Data records
= Beginning of Section =

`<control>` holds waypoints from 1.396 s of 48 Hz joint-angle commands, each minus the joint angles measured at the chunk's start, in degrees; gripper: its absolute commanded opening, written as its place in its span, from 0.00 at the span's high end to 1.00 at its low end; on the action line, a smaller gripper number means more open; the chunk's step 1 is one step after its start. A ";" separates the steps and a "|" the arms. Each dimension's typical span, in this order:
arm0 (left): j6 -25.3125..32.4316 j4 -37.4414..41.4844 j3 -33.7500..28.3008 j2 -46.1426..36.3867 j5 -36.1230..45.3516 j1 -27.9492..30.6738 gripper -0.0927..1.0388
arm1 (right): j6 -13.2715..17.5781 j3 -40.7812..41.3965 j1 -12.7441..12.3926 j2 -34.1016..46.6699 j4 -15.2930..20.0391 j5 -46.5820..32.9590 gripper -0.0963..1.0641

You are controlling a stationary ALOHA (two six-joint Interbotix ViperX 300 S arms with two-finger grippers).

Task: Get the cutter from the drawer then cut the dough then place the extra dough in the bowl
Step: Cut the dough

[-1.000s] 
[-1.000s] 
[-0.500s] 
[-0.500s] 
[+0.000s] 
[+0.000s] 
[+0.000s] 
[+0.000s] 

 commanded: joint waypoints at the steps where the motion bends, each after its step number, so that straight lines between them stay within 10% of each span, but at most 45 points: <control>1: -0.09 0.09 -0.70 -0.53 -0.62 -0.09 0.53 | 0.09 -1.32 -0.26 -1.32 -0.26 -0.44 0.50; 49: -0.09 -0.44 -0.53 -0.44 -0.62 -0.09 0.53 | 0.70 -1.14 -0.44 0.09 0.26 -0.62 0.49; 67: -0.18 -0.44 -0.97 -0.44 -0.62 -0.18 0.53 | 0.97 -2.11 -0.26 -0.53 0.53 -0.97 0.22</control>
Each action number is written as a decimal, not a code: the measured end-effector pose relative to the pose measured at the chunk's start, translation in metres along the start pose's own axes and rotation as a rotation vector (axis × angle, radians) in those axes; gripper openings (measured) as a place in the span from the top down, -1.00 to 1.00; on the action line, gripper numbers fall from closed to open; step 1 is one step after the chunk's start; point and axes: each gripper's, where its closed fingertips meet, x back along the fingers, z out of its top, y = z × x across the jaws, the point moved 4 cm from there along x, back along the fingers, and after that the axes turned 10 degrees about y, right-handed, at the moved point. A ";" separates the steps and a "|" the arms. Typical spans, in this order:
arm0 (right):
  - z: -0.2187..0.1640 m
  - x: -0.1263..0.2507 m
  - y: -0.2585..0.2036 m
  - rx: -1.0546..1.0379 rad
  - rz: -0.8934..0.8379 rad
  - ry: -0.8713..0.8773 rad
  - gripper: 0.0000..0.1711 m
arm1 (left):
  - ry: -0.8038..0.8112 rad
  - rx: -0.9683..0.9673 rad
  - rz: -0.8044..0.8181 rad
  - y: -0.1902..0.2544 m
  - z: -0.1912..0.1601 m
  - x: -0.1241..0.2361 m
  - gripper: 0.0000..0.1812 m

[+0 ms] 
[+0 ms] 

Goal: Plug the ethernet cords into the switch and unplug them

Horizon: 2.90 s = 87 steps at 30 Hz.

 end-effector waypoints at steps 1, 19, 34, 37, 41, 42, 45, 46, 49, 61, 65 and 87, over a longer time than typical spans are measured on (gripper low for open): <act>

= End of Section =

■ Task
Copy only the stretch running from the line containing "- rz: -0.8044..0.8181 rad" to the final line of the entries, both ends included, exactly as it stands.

■ Answer box
  - rz: -0.8044..0.8181 rad
  - y: -0.1902..0.2544 m
  - z: -0.1912..0.1601 m
  - x: -0.1241..0.2361 m
  - gripper: 0.0000..0.1812 m

[+0 ms] 
[+0 ms] 

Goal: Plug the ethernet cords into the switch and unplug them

Horizon: 2.90 s = 87 steps at 30 Hz.

 end-effector waypoints at steps 1, 19, 34, 37, 41, 42, 45, 46, 49, 61, 65 and 87, over a longer time than typical spans are measured on (gripper low for open): <act>

Nothing further belongs to this answer.